6) The Financial Crisis and Great Recession.  This was the worst US recession since the Great Depression.   This led to the first $1 trillion annual budget deficit in US history and dramatically increased the national debt.   The causes of the bubble were rapid changes in the mortgage lending industry, rating agencies that didn't account for those changes, combined with a lack of regulatory oversight.  I was talking with field regulators in 2005 and 2006, and they were all terrified.  I was told the appointees at the top of the agencies were blocking any effort to tighten standards. 
Cutting Red TapeThere were various Inspector General reports that the Fed and FDIC field examiners were expressing significant concerns in 2003 and 2004, but Greenspan was blocking all efforts to tighten standards - and the Bush Administratio was loosening bank regulations!

This photo shows John Reich (then Vice Chairman of the FDIC and later at the OTS) and James Gilleran of the Office of Thrift Supervision (with the chainsaw) and representatives of three banker trade associations: James McLaughlin of the American Bankers Association, Harry Doherty of America's Community Bankers, and Ken Guenther of the Independent Community Bankers of America.

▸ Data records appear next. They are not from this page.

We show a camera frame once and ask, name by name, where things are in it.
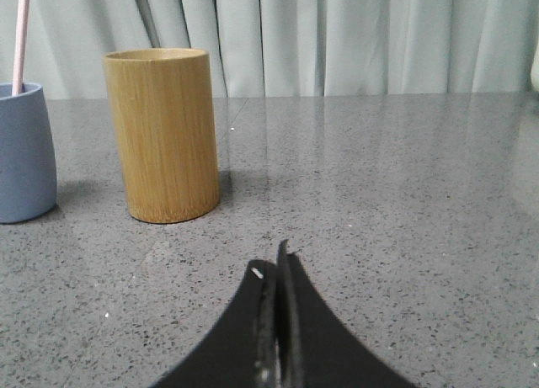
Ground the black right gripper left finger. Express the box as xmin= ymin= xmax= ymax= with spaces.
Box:
xmin=154 ymin=259 xmax=277 ymax=387

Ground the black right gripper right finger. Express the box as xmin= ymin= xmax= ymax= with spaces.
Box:
xmin=275 ymin=240 xmax=414 ymax=387

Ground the blue cup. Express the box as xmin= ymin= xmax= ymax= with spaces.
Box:
xmin=1 ymin=82 xmax=57 ymax=224

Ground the pink chopstick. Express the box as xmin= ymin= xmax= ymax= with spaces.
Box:
xmin=12 ymin=0 xmax=30 ymax=96

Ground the bamboo cylinder holder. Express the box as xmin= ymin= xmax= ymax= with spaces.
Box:
xmin=104 ymin=48 xmax=220 ymax=224

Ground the grey curtain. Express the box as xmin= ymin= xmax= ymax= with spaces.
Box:
xmin=24 ymin=0 xmax=538 ymax=98

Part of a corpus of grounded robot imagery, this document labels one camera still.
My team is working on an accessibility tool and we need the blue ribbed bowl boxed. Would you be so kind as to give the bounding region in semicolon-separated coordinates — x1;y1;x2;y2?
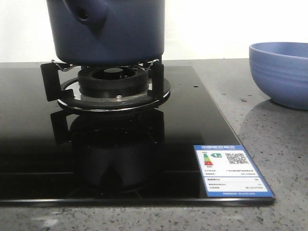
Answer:
249;42;308;110

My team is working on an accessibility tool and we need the blue cooking pot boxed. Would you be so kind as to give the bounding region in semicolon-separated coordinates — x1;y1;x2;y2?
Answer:
47;0;165;66

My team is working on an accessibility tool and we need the right gas burner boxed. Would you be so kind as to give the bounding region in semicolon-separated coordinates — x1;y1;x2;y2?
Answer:
40;59;170;113

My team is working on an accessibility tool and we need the blue energy label sticker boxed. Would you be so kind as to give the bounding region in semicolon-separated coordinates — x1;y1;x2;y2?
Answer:
194;145;274;197

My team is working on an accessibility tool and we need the black glass gas stove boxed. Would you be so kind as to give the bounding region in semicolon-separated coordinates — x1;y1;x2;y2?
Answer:
0;66;275;206

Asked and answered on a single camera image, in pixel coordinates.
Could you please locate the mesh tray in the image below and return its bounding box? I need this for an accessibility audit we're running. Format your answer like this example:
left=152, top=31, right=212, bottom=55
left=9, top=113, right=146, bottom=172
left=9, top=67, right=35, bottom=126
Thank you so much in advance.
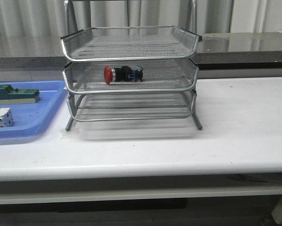
left=63, top=58, right=199, bottom=94
left=61, top=25, right=201, bottom=62
left=66, top=91, right=196, bottom=122

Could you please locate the red emergency stop button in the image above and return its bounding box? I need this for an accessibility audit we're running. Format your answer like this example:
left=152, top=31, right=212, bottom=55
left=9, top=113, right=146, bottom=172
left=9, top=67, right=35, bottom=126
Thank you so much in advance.
left=104, top=65, right=143, bottom=84

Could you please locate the blue plastic tray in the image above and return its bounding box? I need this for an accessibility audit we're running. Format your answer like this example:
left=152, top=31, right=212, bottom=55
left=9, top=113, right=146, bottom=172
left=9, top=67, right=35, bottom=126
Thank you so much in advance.
left=0, top=81, right=67, bottom=145

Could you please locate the white pleated curtain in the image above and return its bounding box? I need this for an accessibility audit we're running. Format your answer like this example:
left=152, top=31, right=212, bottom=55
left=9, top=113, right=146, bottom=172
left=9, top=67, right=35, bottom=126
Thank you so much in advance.
left=0, top=0, right=282, bottom=38

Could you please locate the green terminal block module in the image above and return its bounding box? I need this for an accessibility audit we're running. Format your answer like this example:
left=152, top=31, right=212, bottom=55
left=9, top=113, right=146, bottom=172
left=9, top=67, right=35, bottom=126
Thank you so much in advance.
left=0, top=84, right=40, bottom=105

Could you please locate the white circuit breaker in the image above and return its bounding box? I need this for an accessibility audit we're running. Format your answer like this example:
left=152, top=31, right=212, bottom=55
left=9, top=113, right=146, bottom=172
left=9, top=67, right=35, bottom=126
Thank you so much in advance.
left=0, top=108, right=14, bottom=128

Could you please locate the grey stone counter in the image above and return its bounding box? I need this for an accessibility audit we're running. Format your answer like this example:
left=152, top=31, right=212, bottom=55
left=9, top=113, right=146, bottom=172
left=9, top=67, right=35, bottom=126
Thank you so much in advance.
left=0, top=32, right=282, bottom=82

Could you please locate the grey metal rack frame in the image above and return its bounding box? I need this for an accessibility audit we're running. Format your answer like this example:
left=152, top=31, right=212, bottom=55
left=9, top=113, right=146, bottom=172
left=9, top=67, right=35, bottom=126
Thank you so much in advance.
left=64, top=0, right=202, bottom=131

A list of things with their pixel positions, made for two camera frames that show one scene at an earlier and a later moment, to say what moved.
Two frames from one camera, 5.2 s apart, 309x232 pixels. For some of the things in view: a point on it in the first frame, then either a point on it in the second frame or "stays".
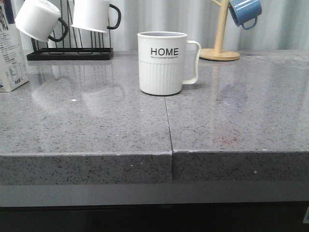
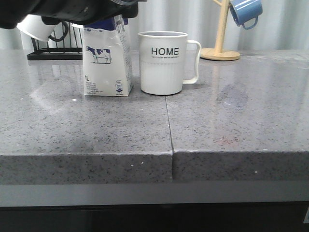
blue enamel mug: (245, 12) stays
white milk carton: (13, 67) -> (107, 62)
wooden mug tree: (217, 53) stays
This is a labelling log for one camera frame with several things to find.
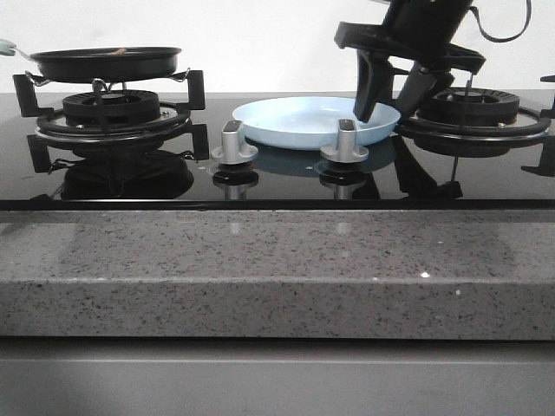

7) The Trump Tax Cuts: These tax cuts - mostly for the wealthy - were sold with several promises - all failed. See: The Failed Promises of the 2017 Tax Cuts and Jobs Act (TCJA). A couple of quotes:
“Not only will this tax plan pay for itself, but it will pay down debt,” Treasury Secretary Steve Mnuchin, Sept 2017

“I think this tax bill is going to reduce the size of our deficits going forward,” Sen. Pat Toomey (R-PA), November 2017
Complete nonsense.

8) The Pandemic: Deficit spending increased sharply due to the pandemic.

Annual Budget DeficitsHere is a graph of the actual annual deficits since 2000.

Note: This is not adjusted for the growth of the economy. 

So, what happened to "paying off the debt"? A series of adverse events (9/11, pandemic), and poor policy choices.

Note that all the "poor policy choices" were by Republicans including tax cuts, the Iraq War, and failure to properly regulate prior to the great recession.

We cannot always avoid adverse events like 9/11 and the pandemic, but I opposed each of these poor policy choices as they happened - so these are clearly avoidable.

Those scary stories?  They seem to ignore history.